- **Task requirements**
Whenever the string "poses" appears in a line below, please copy the line out.

(Material for this task)

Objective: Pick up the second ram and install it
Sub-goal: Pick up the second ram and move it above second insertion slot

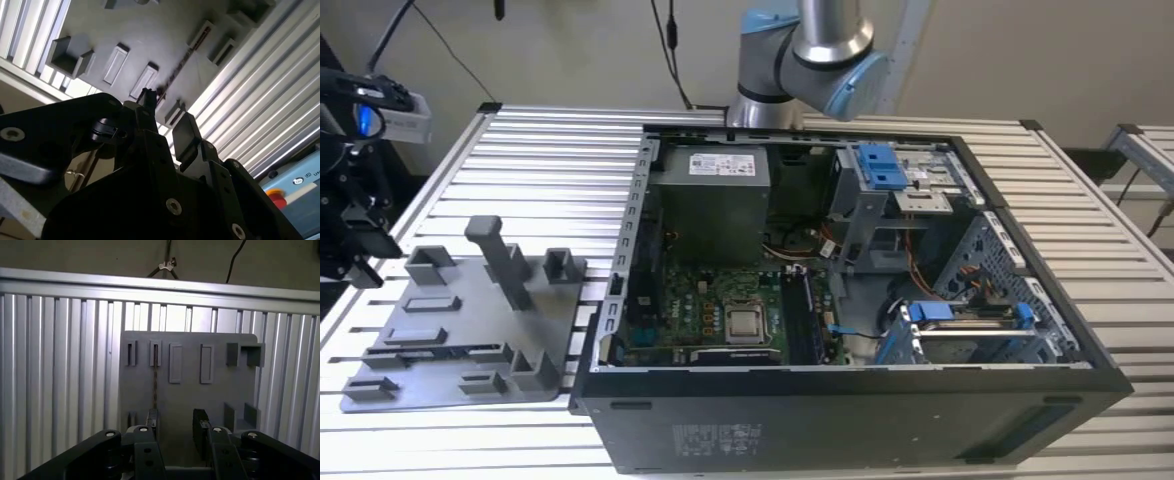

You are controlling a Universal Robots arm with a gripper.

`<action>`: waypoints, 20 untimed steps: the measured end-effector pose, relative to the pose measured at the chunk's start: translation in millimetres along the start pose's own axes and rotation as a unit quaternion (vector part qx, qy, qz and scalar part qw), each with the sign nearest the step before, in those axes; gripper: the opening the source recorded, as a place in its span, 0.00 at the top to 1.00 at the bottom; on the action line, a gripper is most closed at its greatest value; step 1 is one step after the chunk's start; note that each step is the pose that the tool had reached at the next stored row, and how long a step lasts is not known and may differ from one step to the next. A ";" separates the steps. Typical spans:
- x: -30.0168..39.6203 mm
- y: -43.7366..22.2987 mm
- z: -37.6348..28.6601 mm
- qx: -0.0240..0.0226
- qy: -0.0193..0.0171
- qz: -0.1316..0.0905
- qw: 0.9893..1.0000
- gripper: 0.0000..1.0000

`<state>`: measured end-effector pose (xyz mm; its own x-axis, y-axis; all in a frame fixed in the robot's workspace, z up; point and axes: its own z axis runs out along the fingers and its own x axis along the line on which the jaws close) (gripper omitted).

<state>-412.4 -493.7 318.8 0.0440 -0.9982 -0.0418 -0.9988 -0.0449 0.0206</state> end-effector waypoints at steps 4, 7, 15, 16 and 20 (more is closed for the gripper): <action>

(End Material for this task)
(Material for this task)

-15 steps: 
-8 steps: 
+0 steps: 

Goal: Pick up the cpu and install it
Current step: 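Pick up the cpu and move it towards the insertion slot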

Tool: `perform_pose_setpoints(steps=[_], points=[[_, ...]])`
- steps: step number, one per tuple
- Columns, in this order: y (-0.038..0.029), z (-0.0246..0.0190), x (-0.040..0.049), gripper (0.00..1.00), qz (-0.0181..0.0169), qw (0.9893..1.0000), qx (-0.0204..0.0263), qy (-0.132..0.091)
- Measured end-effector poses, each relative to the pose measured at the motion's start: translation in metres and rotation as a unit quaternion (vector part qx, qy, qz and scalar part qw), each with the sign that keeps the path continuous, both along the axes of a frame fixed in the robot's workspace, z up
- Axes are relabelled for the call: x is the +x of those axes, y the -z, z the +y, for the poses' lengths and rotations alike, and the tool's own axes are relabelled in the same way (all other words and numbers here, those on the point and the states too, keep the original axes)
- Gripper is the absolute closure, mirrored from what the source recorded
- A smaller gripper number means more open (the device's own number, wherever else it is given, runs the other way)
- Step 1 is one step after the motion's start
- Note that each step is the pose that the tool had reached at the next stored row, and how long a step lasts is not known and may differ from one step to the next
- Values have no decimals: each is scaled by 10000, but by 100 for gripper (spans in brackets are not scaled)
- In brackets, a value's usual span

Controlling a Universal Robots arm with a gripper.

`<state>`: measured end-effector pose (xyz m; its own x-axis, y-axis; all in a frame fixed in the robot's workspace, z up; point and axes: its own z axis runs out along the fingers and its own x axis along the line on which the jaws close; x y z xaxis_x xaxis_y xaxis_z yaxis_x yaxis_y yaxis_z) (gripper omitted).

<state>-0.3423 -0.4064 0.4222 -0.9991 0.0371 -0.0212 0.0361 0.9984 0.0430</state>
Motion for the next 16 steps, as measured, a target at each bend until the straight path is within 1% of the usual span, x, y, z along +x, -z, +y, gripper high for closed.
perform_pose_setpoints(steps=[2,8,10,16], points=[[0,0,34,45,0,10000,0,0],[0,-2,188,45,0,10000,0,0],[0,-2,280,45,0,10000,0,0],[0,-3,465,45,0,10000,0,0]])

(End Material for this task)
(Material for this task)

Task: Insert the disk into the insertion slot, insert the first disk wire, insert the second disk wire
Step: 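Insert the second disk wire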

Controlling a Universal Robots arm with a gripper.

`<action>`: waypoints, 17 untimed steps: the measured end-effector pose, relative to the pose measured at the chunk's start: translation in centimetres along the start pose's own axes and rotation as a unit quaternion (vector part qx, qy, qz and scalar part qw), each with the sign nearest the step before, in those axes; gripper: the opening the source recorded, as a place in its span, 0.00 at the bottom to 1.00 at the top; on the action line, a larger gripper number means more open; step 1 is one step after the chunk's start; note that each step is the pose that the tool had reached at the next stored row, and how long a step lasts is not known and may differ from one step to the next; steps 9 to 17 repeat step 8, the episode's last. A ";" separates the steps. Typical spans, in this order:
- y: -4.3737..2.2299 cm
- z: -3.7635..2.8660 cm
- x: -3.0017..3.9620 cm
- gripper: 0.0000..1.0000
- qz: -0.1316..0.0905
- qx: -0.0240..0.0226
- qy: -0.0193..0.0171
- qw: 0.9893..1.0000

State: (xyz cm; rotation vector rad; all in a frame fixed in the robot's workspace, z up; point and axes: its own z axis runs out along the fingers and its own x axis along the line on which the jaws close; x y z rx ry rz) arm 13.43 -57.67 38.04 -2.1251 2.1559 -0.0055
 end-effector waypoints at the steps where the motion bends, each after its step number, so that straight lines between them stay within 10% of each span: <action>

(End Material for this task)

- **Answer area**
- Measured end-effector poses, each relative to the pose measured at the motion's start: translation in metres and rotation as a unit quaternion (vector part qx, qy, qz and scalar part qw), each with the sign that keeps the path continuous, both along the axes of a frame fixed in the robot's workspace, z up
- Axes are relabelled for the call: x is the +x of those axes, y the -z, z the +y, for the poses' lengths and rotations alike, and the tool's own axes are relabelled in the same way (all other words and numbers here, those on the point and the states too, keep the original axes)

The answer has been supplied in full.